The problem » Return the lines exactly as they stand, from the first of the material through the line containing "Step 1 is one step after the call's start".

Data shown »
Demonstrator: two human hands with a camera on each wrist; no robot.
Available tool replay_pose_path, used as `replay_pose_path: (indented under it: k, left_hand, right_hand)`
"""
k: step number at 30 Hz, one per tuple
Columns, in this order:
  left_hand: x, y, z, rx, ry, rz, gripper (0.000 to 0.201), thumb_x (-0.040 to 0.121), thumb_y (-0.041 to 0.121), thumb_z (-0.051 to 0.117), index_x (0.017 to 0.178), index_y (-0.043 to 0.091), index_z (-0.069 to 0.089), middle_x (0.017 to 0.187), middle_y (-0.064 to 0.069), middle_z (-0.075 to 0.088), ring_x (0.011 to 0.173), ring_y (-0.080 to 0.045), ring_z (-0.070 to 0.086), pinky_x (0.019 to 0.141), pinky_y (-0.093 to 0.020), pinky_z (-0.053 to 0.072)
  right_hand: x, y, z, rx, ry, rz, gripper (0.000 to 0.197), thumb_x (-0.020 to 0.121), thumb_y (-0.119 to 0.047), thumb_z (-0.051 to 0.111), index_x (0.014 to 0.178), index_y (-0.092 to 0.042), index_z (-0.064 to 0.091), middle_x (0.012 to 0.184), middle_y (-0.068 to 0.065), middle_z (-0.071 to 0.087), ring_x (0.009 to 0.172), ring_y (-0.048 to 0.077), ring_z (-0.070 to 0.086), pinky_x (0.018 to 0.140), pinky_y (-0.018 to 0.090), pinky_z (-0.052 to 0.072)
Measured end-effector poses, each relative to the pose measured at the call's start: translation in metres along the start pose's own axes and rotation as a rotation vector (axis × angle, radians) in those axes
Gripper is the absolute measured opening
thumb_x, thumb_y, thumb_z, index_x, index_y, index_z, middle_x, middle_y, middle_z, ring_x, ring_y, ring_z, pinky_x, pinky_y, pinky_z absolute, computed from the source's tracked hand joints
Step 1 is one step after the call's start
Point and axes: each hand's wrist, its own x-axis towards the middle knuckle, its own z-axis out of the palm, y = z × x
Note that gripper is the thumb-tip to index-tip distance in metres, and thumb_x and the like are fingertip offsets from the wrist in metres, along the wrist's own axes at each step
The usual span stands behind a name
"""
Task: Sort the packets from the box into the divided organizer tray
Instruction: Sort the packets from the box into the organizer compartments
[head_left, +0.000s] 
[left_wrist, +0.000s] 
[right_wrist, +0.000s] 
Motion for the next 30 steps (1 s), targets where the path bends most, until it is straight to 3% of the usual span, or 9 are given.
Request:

Written answer »
Demonstrator: two human hands with a camera on each wrist; no robot.
Available tool replay_pose_path, used as `replay_pose_path: (indented under it: k, left_hand, right_hand)`
"""
k: step number at 30 Hz, one per tuple
Columns, in this order:
  left_hand: x, y, z, rx, ry, rz, gripper (0.000 to 0.201), thumb_x (-0.040 to 0.121), thumb_y (-0.041 to 0.121), thumb_z (-0.051 to 0.117), index_x (0.017 to 0.178), index_y (-0.043 to 0.091), index_z (-0.069 to 0.089), middle_x (0.017 to 0.187), middle_y (-0.064 to 0.069), middle_z (-0.075 to 0.088), ring_x (0.011 to 0.173), ring_y (-0.080 to 0.045), ring_z (-0.070 to 0.086), pinky_x (0.019 to 0.141), pinky_y (-0.093 to 0.020), pinky_z (-0.053 to 0.072)
  right_hand: x, y, z, rx, ry, rz, gripper (0.000 to 0.197), thumb_x (-0.020 to 0.121), thumb_y (-0.119 to 0.047), thumb_z (-0.051 to 0.111), index_x (0.014 to 0.178), index_y (-0.092 to 0.042), index_z (-0.064 to 0.091), middle_x (0.012 to 0.184), middle_y (-0.068 to 0.065), middle_z (-0.071 to 0.087), ring_x (0.009 to 0.172), ring_y (-0.048 to 0.077), ring_z (-0.070 to 0.086), pinky_x (0.018 to 0.140), pinky_y (-0.018 to 0.090), pinky_z (-0.052 to 0.072)
Measured end-effector poses, each relative to the pose measured at the call's start: translation in metres along the start pose's own axes and rotation as a rotation vector (axis × angle, radians) in those axes
Gripper is the absolute measured opening
thumb_x, thumb_y, thumb_z, index_x, index_y, index_z, middle_x, middle_y, middle_z, ring_x, ring_y, ring_z, pinky_x, pinky_y, pinky_z absolute, computed from the source's tracked hand joints
Step 1 is one step after the call's start

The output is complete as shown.